▸ **ASSIGNMENT**
Using the entries below, write out the line with "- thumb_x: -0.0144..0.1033", the line with "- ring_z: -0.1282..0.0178", and every line in between, exactly as each is written.

BEGIN PROVIDED RECORDS

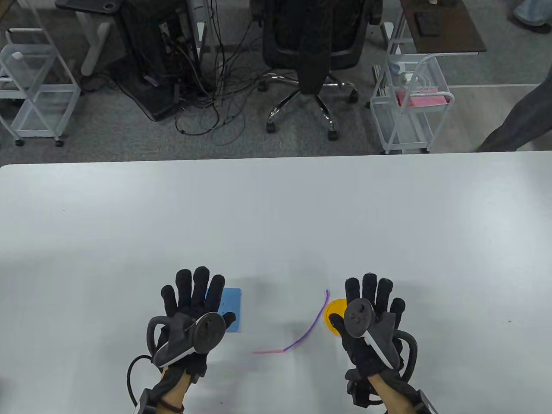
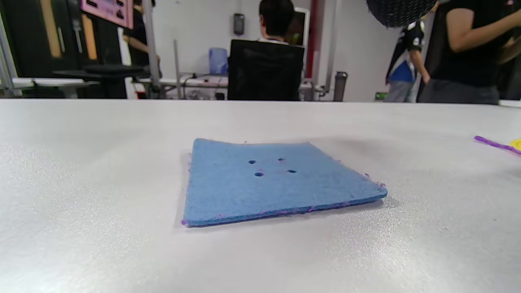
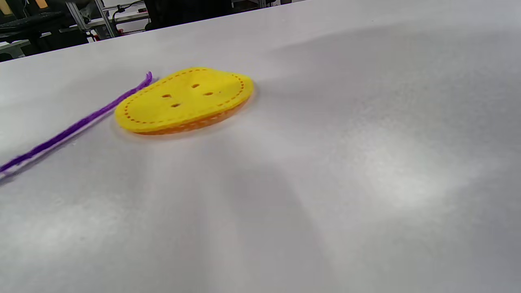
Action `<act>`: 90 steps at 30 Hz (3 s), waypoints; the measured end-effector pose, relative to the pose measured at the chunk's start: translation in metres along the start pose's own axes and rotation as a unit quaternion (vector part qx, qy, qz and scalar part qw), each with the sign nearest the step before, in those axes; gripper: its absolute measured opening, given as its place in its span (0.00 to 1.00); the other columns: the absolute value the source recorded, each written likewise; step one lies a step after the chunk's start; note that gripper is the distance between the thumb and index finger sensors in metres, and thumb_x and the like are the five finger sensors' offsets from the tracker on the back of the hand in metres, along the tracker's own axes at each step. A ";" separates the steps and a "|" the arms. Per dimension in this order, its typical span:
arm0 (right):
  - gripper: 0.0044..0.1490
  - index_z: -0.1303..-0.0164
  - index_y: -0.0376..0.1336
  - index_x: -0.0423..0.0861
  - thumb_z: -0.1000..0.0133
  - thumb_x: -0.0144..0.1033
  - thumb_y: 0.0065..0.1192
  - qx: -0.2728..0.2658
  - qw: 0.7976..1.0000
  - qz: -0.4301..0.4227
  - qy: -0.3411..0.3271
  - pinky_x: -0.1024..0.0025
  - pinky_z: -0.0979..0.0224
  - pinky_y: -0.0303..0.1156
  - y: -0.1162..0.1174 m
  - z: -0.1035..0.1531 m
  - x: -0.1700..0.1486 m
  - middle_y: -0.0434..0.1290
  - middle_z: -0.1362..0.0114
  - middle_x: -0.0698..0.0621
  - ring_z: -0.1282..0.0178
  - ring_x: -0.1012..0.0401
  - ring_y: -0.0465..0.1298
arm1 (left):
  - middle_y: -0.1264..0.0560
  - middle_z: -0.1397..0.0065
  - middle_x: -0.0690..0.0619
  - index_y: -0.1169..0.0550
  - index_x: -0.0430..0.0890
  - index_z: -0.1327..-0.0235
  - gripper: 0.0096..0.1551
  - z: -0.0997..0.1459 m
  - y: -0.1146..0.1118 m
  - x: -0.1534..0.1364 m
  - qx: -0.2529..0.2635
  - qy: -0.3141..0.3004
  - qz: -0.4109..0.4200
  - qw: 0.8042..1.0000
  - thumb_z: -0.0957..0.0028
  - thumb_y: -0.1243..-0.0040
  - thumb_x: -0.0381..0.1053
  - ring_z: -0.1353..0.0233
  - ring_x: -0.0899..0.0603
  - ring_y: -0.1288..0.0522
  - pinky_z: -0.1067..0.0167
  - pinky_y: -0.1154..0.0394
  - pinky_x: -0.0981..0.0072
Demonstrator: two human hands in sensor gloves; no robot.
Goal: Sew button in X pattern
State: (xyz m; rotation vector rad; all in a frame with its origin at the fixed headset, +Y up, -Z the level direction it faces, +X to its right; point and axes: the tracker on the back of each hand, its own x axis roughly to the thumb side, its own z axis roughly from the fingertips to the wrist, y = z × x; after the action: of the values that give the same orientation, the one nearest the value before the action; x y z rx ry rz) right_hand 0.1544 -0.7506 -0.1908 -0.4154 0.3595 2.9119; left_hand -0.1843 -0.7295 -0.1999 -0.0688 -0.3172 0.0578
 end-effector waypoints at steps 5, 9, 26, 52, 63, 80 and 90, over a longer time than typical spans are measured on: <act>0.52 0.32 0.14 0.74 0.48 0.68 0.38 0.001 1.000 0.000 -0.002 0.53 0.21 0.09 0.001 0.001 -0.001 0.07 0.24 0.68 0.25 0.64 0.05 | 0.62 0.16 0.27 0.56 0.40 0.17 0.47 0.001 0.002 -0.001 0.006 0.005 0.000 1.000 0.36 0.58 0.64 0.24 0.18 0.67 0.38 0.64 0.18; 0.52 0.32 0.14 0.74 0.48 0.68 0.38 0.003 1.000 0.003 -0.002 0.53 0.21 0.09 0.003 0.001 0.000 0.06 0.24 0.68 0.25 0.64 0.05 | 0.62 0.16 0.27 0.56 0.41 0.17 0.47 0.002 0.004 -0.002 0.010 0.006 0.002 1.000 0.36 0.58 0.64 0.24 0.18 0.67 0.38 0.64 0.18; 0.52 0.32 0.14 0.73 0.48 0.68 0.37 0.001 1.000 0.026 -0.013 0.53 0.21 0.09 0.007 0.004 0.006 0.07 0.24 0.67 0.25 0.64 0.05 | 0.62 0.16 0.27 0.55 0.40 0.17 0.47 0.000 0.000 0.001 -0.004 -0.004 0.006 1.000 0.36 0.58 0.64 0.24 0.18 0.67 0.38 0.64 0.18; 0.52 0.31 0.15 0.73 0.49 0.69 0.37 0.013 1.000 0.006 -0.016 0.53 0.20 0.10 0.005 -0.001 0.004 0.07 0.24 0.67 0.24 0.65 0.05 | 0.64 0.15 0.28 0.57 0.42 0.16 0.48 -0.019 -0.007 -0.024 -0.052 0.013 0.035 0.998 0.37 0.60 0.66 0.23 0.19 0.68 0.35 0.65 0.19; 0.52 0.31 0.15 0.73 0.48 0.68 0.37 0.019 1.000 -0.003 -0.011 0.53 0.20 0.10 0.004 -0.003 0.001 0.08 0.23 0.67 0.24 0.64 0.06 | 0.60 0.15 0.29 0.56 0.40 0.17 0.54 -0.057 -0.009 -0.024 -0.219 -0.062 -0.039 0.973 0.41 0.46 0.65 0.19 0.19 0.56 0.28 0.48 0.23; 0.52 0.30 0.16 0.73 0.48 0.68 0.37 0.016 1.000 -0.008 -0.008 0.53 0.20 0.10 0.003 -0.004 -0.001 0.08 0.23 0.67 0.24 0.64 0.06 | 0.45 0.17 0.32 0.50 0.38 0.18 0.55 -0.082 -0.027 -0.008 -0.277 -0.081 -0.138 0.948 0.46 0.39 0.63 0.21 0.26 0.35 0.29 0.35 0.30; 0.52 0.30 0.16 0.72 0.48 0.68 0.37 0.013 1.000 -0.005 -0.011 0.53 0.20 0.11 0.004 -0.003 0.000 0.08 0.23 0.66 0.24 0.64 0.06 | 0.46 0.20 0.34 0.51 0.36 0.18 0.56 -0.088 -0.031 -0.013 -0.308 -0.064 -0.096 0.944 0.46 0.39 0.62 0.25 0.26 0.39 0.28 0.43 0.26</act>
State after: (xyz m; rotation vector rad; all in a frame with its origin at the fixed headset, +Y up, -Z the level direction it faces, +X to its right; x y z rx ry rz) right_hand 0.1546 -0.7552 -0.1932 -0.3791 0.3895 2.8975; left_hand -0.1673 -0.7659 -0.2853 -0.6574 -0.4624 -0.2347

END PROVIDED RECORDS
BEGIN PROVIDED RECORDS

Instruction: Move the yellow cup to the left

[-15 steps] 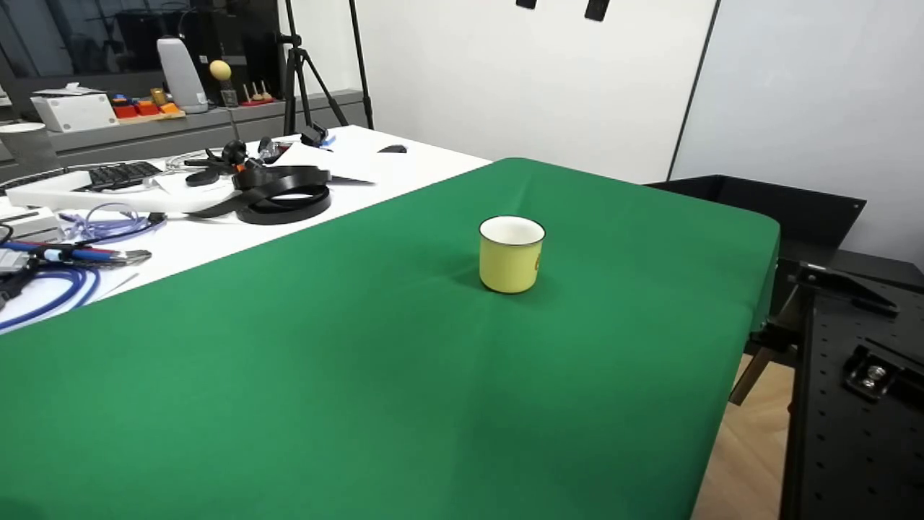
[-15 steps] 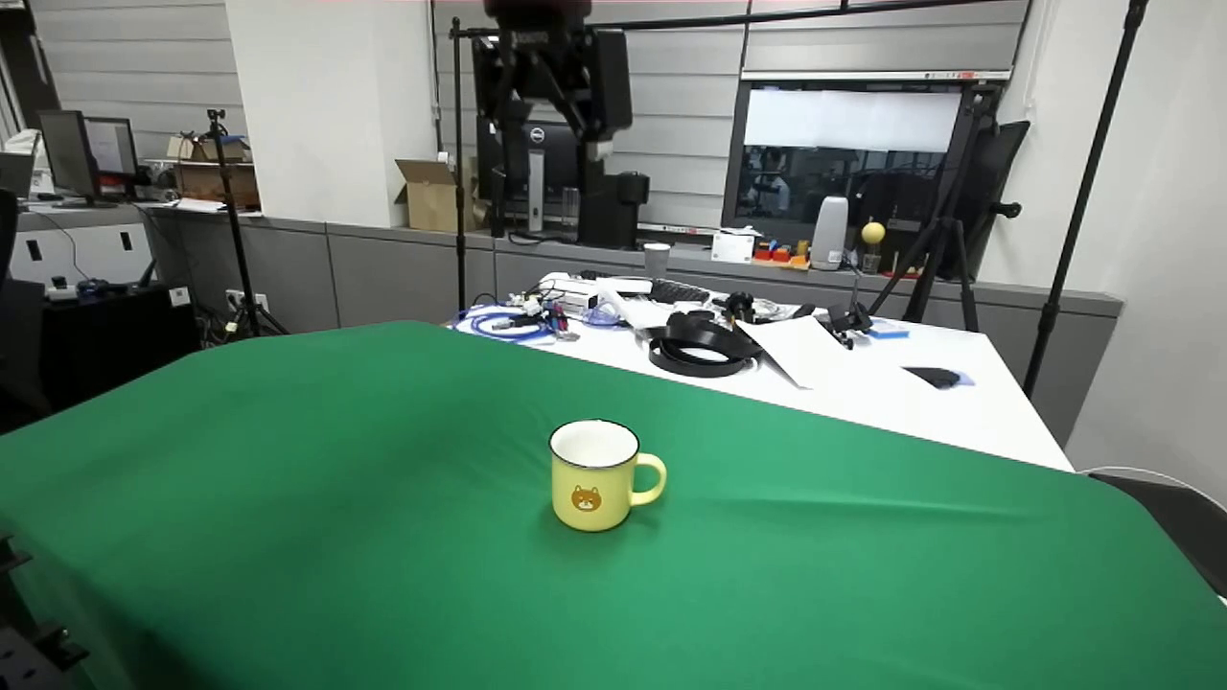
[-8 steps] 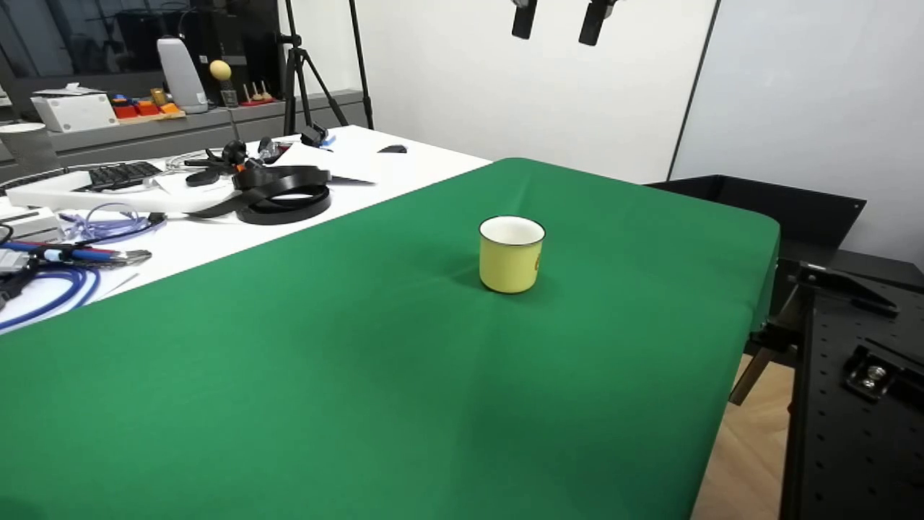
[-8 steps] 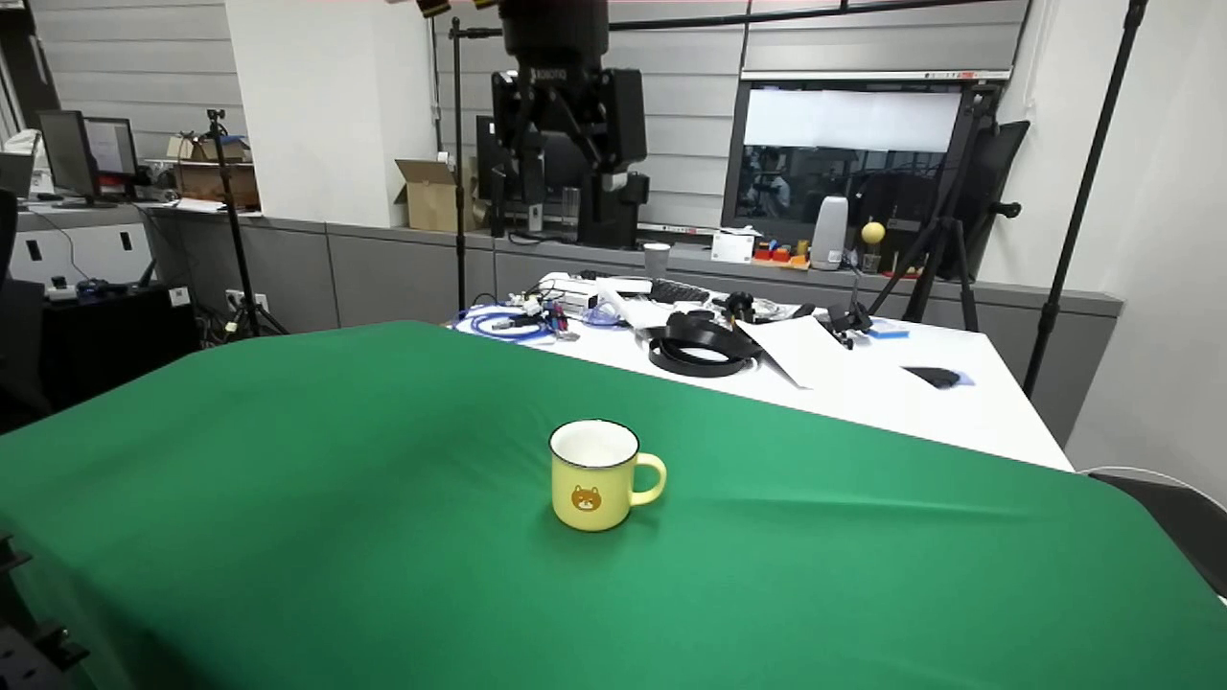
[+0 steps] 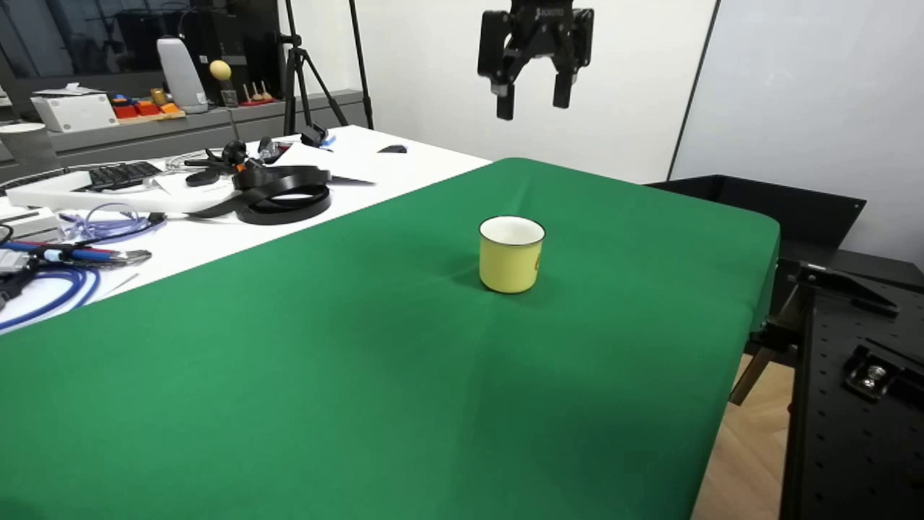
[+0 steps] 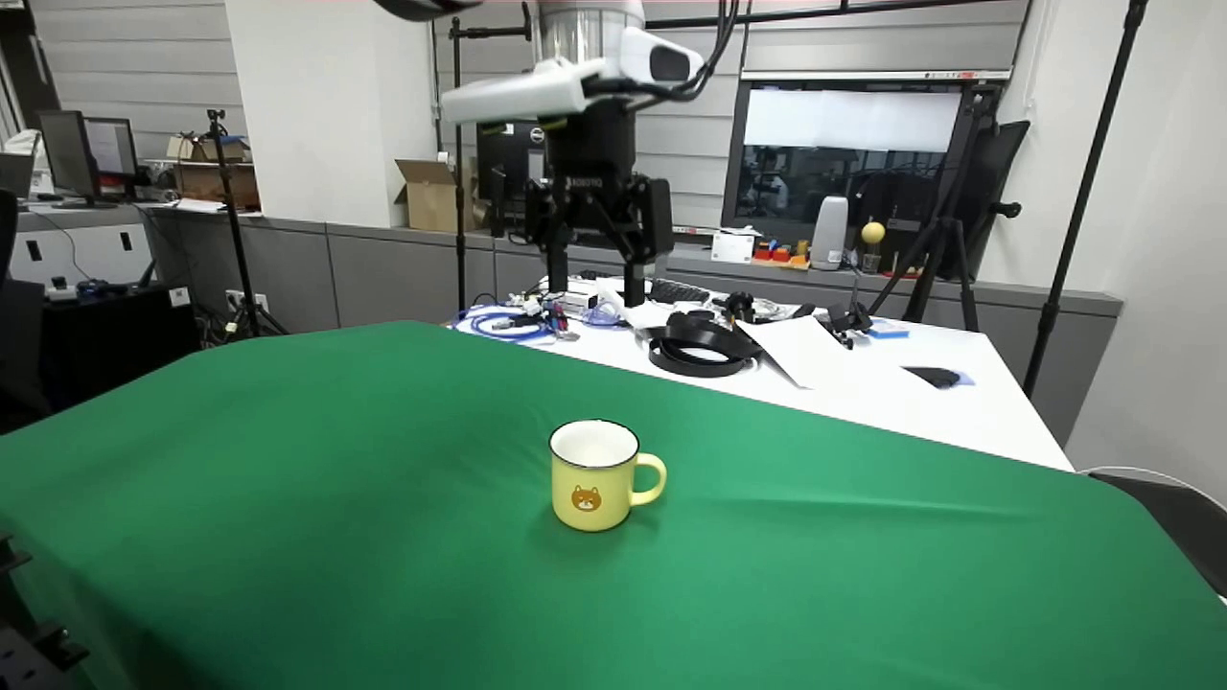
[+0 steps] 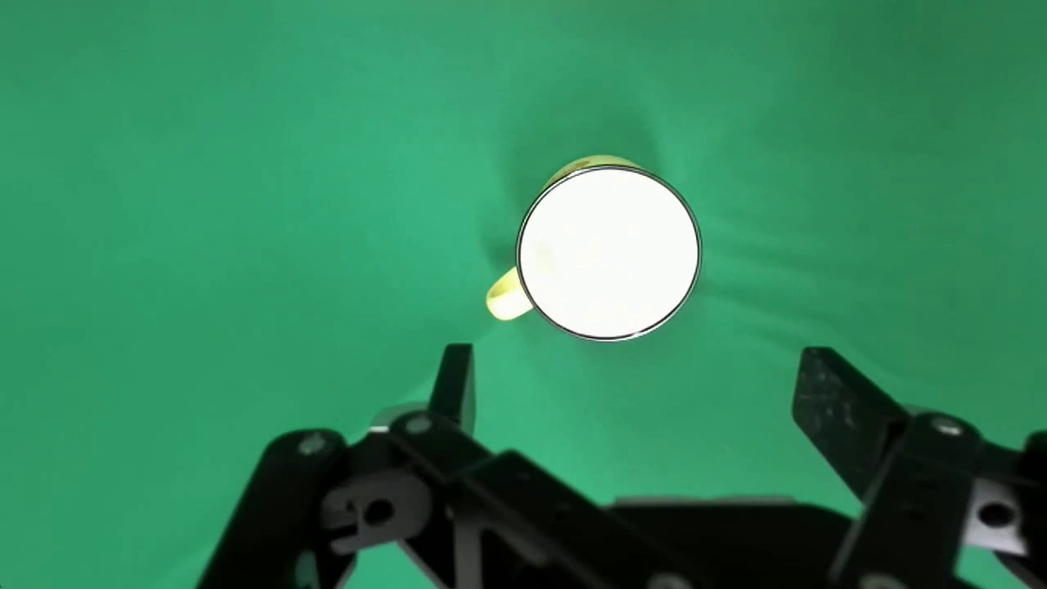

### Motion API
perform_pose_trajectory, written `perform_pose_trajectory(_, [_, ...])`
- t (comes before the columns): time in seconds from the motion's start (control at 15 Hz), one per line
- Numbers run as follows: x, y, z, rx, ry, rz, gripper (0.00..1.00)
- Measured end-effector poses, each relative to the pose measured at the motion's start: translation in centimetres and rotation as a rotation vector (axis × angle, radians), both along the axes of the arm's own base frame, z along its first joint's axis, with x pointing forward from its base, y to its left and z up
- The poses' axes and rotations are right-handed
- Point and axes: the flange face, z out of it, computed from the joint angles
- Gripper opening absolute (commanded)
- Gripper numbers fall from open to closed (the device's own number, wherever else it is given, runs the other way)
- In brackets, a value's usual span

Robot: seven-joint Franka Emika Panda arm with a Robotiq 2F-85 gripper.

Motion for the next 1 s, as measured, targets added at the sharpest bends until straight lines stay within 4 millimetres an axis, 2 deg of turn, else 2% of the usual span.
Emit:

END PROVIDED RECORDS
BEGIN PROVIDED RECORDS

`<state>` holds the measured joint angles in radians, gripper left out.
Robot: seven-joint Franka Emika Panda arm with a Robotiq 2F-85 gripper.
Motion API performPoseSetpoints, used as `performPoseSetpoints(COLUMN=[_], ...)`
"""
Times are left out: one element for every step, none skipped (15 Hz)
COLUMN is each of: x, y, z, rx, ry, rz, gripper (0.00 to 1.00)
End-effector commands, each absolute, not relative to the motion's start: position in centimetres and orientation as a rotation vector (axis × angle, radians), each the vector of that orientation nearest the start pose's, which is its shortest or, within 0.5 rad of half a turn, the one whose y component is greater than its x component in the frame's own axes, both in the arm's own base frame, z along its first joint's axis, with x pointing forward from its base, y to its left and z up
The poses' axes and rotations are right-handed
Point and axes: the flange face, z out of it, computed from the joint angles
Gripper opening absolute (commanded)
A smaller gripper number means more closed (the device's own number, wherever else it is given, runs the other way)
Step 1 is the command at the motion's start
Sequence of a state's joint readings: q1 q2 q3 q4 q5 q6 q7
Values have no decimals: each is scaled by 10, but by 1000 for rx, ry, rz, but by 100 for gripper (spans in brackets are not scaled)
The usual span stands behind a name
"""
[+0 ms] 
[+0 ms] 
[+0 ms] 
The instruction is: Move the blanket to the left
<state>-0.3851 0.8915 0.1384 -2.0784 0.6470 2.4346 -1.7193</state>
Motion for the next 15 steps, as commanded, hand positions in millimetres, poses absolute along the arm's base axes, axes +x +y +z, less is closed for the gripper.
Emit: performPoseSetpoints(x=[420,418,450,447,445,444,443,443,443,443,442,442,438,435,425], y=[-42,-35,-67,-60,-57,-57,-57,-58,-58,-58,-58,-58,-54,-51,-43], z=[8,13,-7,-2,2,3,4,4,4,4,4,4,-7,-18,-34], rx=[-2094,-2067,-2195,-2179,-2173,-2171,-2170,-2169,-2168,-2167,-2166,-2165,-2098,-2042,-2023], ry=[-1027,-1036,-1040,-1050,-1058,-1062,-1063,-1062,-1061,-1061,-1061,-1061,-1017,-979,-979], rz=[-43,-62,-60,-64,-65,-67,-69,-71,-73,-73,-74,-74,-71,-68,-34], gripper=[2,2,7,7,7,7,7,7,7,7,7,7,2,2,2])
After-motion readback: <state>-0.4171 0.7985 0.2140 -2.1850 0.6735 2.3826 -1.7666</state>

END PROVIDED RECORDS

▸ **EXPECTED OUTPUT**
  - thumb_x: -0.0144..0.1033
  - thumb_y: 0.0065..0.1192
  - qx: -0.2728..0.2658
  - qw: 0.7976..1.0000
  - qz: -0.4301..0.4227
  - qy: -0.3411..0.3271
  - pinky_x: -0.1024..0.0025
  - pinky_z: -0.0979..0.0224
  - pinky_y: -0.0303..0.1156
  - y: -0.1162..0.1174 m
  - z: -0.1035..0.1531 m
  - x: -0.1700..0.1486 m
  - middle_y: -0.0434..0.1290
  - middle_z: -0.1362..0.0114
  - middle_x: -0.0698..0.0621
  - ring_z: -0.1282..0.0178

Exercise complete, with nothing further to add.